Re: [PATCH v4 06/12] KVM: arm64: Use LPA2 page-tables for stage2 and hyp stage1

Linux KVM/arm64 development list
 help / color / mirror / Atom feed

From: Marc Zyngier <maz@kernel.org>
To: Ryan Roberts <ryan.roberts@arm.com>
Cc: Catalin Marinas <catalin.marinas@arm.com>,
	Will Deacon <will@kernel.org>,
	Oliver Upton <oliver.upton@linux.dev>,
	Suzuki K Poulose <suzuki.poulose@arm.com>,
	James Morse <james.morse@arm.com>,
	Zenghui Yu <yuzenghui@huawei.com>,
	Ard Biesheuvel <ardb@kernel.org>,
	Anshuman Khandual <anshuman.khandual@arm.com>,
	linux-arm-kernel@lists.infradead.org, kvmarm@lists.linux.dev
Subject: Re: [PATCH v4 06/12] KVM: arm64: Use LPA2 page-tables for stage2 and hyp stage1
Date: Fri, 20 Oct 2023 10:16:10 +0100	[thread overview]
Message-ID: <86bkctmz6t.wl-maz@kernel.org> (raw)
In-Reply-To: <20231009185008.3803879-7-ryan.roberts@arm.com>

On Mon, 09 Oct 2023 19:50:02 +0100,
Ryan Roberts <ryan.roberts@arm.com> wrote:
> 
> Implement a simple policy whereby if the HW supports FEAT_LPA2 for the
> page size we are using, always use LPA2-style page-tables for stage 2
> and hyp stage 1, regardless of the VMM-requested IPA size or
> HW-implemented PA size.
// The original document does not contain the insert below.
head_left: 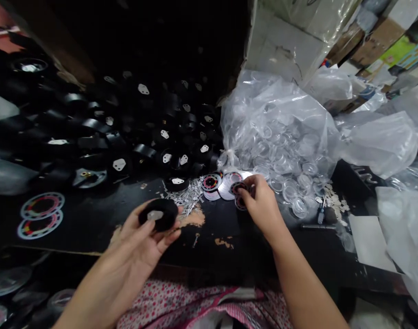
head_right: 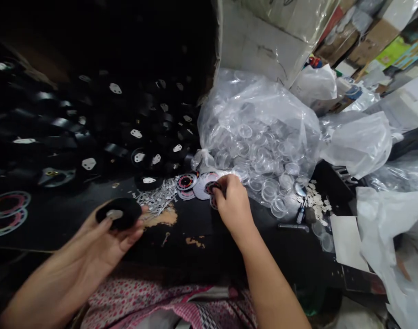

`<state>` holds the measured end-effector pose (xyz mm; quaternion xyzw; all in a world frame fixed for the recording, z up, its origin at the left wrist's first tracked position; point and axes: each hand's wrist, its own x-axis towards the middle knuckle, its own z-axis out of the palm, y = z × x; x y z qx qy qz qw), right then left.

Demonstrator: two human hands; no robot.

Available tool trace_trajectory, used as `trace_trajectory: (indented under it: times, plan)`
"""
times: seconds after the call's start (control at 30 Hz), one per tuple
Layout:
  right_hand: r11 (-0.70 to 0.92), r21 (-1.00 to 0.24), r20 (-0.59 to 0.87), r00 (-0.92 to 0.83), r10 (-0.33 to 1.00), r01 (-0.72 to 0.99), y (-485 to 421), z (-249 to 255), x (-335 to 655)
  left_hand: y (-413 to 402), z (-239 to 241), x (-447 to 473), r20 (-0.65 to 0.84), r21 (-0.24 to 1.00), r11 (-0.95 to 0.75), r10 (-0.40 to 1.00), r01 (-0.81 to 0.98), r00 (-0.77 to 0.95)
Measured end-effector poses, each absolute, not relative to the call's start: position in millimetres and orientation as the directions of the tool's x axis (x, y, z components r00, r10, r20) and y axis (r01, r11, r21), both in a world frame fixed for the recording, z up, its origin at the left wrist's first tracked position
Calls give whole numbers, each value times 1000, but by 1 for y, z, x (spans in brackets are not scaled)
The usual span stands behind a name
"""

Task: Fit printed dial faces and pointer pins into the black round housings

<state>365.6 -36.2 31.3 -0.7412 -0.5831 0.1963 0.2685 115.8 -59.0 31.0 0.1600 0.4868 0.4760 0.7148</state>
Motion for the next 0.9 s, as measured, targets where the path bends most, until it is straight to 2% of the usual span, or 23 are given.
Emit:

When in use we can now support up to 52-bit IPA
> and PA sizes.

Maybe worth stating that this S1 comment only applies to the
standalone EL2 portion, and not the VHE S1 mappings.

> 
> We use the previously created cpu feature to track whether LPA2 is
> supported for deciding whether to use the LPA2 or classic pte format.
> 
> Note that FEAT_LPA2 brings support for bigger block mappings (512GB with
> 4KB, 64GB with 16KB). We explicitly don't enable these in the library
> because stage2_apply_range() works on batch sizes of the largest used
> block mapping, and increasing the size of the batch would lead to soft
> lockups. See commit 5994bc9e05c2 ("KVM: arm64: Limit
> stage2_apply_range() batch size to largest block").
> 
> Signed-off-by: Ryan Roberts <ryan.roberts@arm.com>
> ---
>  arch/arm64/include/asm/kvm_pgtable.h | 47 +++++++++++++++++++++-------
>  arch/arm64/kvm/arm.c                 |  2 ++
>  arch/arm64/kvm/hyp/nvhe/tlb.c        |  3 +-
>  arch/arm64/kvm/hyp/pgtable.c         | 15 +++++++--
>  arch/arm64/kvm/hyp/vhe/tlb.c         |  3 +-
>  5 files changed, 54 insertions(+), 16 deletions(-)
> 
> diff --git a/arch/arm64/include/asm/kvm_pgtable.h b/arch/arm64/include/asm/kvm_pgtable.h
> index d3e354bb8351..b240158e1218 100644
> --- a/arch/arm64/include/asm/kvm_pgtable.h
> +++ b/arch/arm64/include/asm/kvm_pgtable.h
> @@ -25,12 +25,22 @@
>  #define KVM_PGTABLE_MIN_BLOCK_LEVEL	2U
>  #endif
>  
> +static inline u64 kvm_get_parange_max(void)
> +{
> +	if (system_supports_lpa2() ||
> +	   (IS_ENABLED(CONFIG_ARM64_PA_BITS_52) && PAGE_SIZE == SZ_64K))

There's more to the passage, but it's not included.